Later, ropes and then chains were used to make lifting the sash easier, as the weight of the glass was counterbalanced by lead or cast-iron weights. This meant wooden windows were very easy to open, as they hung freely in the rebate (when not painted shut) and remained static when opened because the lead and glass were counterbalanced.
Today we use the same principle of counterbalancing the weight of the sash, but glass is at least three times heavier and there is insufficient room for three times more lead.
Sash window manufacturers make five basic types of balances to choose from. These vary in budget and effort required to raise or lower the sash:
Clock springs or constant force balances
Block and tackle or cord and pulley balances
Wind up balances (Alumatilt)
Pretensioned Spirals (Ultralift)
Pretensioned double sprung balances (Torso)
We don’t make spring balances; we have used Caldwell Hardware as our supplier since we started making sash windows 31 years ago. This is because they make each type of balance mentioned above, but refuse to import some to the UK because they consider them to be inadequate for the UK market.
Some UK companies ignore Caldwell’s advice and import balances direct from the States. This means you may get offered windows with balances that are unlikely to perform as you may expect. Should you need detailed information, visit www.caldwell.co.uk
These are larger versions of clock springs, like a metal tape measure on its side, which unfolds when the window is operated. Used extensively in America for secondary glazing or ultra-lightweight double hung windows, when tested to the American Manufactures Association tests (AMA) they are not expected to exceed more than 3,000 opening cycles. They are extremely cheap but Caldwell, who manufacture them, refuse to import clock springs into the UK. They’re simply not sturdy or strong enough for the windows found on the UK market and give no assistance when opening a sash. Masterframe never use clock springs.
Again, extensively used in the US for small, lightweight windows. They consist of a nylon cord approximately 2mm in diameter, wrapped several times around a pulley system and housed within a three sided channel. These balances are also very cheap to import but not expected to exceed 3,000 cycles. Caldwell make them for the American market and don’t import them to the UK for the same reasons – they provide no assistance when opening a sash. Masterframe never use block and tackle balances.
These are a lightweight balance for small windows or infrequently used windows. A continuous tube encases a twisted metal rod, known as a spiral. Although reasonably sturdy and competitively priced, they need to be “wound up” to the desired tension.
They remain twisted throughout the expected 5,000 opening cycles, however they are known to relax, meaning the upper sash will drop of its own accord, requiring adjustment.

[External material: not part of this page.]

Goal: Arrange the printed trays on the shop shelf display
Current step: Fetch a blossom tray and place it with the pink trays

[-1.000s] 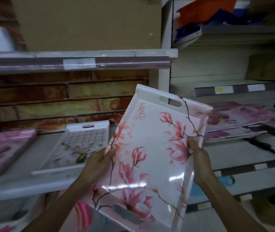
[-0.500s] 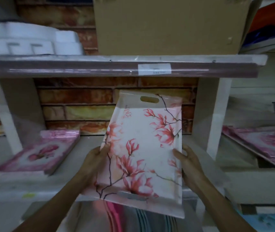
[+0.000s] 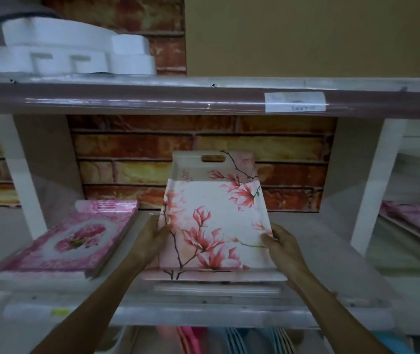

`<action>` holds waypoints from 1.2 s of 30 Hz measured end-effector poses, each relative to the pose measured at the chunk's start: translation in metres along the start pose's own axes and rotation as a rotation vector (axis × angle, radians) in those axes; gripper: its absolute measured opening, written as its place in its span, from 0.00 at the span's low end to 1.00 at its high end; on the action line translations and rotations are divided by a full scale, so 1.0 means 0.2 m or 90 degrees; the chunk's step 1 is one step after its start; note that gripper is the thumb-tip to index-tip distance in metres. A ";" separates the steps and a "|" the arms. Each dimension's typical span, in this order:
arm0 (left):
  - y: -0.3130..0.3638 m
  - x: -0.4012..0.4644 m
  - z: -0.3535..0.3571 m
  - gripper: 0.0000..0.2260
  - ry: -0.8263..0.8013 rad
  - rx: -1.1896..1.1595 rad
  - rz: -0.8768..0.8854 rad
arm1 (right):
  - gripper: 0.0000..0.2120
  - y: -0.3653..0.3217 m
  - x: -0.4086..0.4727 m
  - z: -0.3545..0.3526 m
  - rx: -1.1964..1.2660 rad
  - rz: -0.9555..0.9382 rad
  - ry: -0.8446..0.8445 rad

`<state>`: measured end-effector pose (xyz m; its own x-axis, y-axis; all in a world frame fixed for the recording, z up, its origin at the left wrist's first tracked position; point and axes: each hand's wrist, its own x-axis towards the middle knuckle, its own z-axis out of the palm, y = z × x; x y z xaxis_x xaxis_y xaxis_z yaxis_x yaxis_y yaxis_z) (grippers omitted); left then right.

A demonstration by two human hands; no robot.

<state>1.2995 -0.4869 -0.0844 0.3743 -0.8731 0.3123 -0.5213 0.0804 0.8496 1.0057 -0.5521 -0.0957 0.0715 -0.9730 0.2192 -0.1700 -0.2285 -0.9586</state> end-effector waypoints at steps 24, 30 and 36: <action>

This twisted state means that for its entire life, the balance looks to unwind if mishandled. A two-year warranty is average for this product that is highly likely to require some adjustment at some point in its life, however they do offer some assistance towards lifting sashes. Masterframe only ever offer wind ups if specified by clients.
This is a smooth operating balance, with the tension set in the factory or pre-tensioned. A spiral rod held against a spring encased within a plastic tube makes Ultralift an excellent balance. They are designed for sash weights up to 28/30kgs. They have been independently tested at the BBA to exceed 20,000 opening cycles (that’s over 25 years if opened twice a day). The Authentic sash window come standard with Ultralift balances.
Vintage and Heritage sash windows come standard with high-performance Torso II balances tested to 50 000 cycles.
Designed by a Dutchman in 1946, they epitomise great engineering. Individually manufactured in 0.5kg increments (1lb) and tailored for perfect lengths, these balances have two springs; one wound clockwise, the other wound anti-clockwise
As a sash is opened, one spring extends, getting longer, and the other compresses, getting shorter, so they are counterbalanced for their entire life. This means they are immensely reliable and in general offer 30% extra assistance when lifting the sash.
The Torso II may be expensive but it remains the ultimate spring balance and can be made to suit any length or weight of sash.